Kim Mueser, a psychologist at Boston University in Massachusetts who studies social skills in people with schizophrenia, points out yet another problem facing the sub-group of people with schizophrenia who demonstrate 'blunted affect'. These individuals seem emotionally flat but actually experience a full range of emotions — it's their ability to communicate them that is impaired. “When you talk about social skills,” says Mueser, “90 per cent of what people are usually talking about are the verbal skills.”
“Language dysfunction in schizophrenia is a perfect storm of complexity.”
So, language dysfunction in schizophrenia is a perfect storm of complexity, bringing together a dauntingly complicated mental illness and an equally complicated higher cortical function.
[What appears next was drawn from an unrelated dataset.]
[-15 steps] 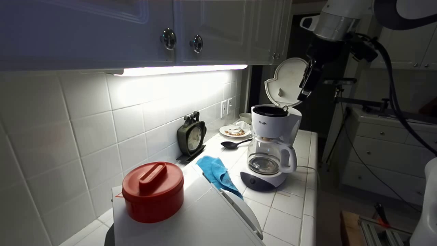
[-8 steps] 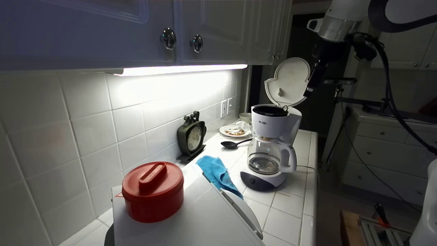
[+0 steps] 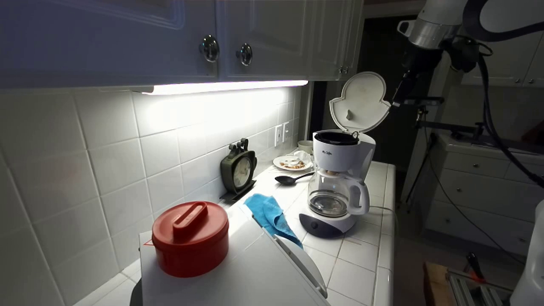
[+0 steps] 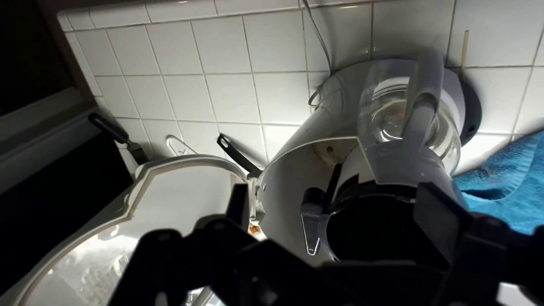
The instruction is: Close the lid of the coffee maker
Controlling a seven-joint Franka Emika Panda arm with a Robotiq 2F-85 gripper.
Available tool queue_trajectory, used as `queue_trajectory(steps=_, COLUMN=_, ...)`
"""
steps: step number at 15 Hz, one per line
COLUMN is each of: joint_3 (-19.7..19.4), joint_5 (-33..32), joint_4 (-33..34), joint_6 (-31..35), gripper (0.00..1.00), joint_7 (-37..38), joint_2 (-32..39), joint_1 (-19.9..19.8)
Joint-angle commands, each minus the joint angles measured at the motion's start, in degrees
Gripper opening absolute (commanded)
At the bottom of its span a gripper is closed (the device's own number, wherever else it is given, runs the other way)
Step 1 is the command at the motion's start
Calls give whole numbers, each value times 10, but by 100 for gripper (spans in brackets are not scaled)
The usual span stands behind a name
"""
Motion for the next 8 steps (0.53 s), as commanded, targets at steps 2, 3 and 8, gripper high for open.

There is something especially cruel in the way schizophrenia cuts people off from the simple pleasures of conversation and denies them the comfort of sharing their thoughts and feelings with others.
Kuperberg hints at this idea when she departs from her scientific discourse to expound excitedly on the everyday miracle of two people talking. “You have your world and your agenda and your goals,” she says, “and I have my world and my agenda and my goals, and we don't know each other, and yet, somehow, through this magical thing, this sequence of words, these syllables, somehow you are communicating to me through this code to somehow update my brain with your thoughts. Isn't that cool?”
Ordered thought, manifest in the beauty and wonder of language, is cool indeed. So too is the continuing effort of scientists to understand how that precious gift is lost in people with schizophrenia — and maybe one day to give it back to them.